WHAT IS BEING ASKED ::
Go through the material and copy each line that includes "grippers".

GIVEN DATA ::
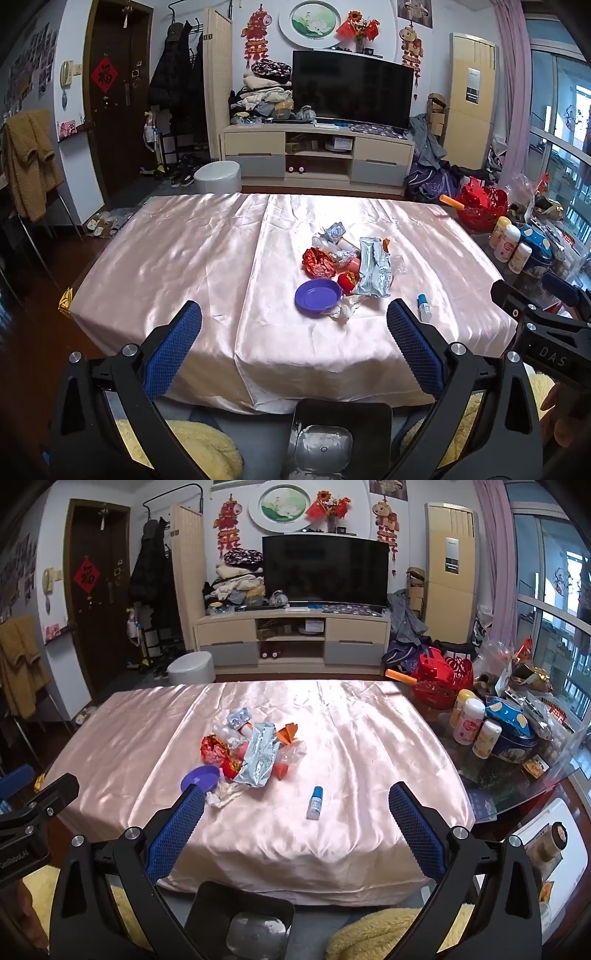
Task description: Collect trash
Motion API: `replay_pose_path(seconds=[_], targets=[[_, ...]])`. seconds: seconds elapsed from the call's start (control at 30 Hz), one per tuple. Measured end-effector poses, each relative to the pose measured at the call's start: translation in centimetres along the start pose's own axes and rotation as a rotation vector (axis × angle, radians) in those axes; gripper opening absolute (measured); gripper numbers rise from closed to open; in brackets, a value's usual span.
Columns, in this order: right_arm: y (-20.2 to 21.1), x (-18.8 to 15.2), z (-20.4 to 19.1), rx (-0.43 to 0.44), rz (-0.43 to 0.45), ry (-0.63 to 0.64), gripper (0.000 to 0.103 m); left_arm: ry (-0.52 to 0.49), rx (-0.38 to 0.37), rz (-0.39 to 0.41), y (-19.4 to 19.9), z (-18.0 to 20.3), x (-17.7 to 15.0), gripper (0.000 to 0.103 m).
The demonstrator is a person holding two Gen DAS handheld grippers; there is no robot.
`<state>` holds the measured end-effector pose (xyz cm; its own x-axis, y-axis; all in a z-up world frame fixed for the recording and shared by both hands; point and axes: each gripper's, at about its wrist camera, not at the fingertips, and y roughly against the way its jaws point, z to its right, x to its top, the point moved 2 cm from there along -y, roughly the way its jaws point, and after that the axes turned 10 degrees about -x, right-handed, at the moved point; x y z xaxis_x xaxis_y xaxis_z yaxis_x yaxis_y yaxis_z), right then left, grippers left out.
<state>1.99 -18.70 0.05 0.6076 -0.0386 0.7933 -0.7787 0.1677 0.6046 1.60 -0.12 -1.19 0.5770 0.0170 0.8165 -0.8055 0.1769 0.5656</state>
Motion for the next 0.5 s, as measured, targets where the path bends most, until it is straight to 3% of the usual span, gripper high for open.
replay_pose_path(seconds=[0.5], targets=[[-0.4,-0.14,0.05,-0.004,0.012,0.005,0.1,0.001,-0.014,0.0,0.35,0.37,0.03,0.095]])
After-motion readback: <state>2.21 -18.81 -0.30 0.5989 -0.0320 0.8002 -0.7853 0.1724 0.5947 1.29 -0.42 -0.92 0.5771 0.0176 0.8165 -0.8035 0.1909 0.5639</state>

RESPONSE FOR THIS EXERCISE ::
The demonstrator is a person holding two Gen DAS handheld grippers; there is no robot.
`<state>` holds the measured end-effector pose (xyz cm; its own x-axis, y-axis; all in a z-up world frame fixed for the recording and shared by both hands; point and axes: each gripper's, at about its wrist camera, not at the fingertips, and y roughly against the way its jaws point, z to its right, x to its top, the point moved 2 cm from there along -y, roughly the way its jaws point, and after that the axes turned 10 degrees about -x, right-handed, at the moved point; x y z xaxis_x xaxis_y xaxis_z yaxis_x yaxis_y yaxis_z), right then left, grippers left out.

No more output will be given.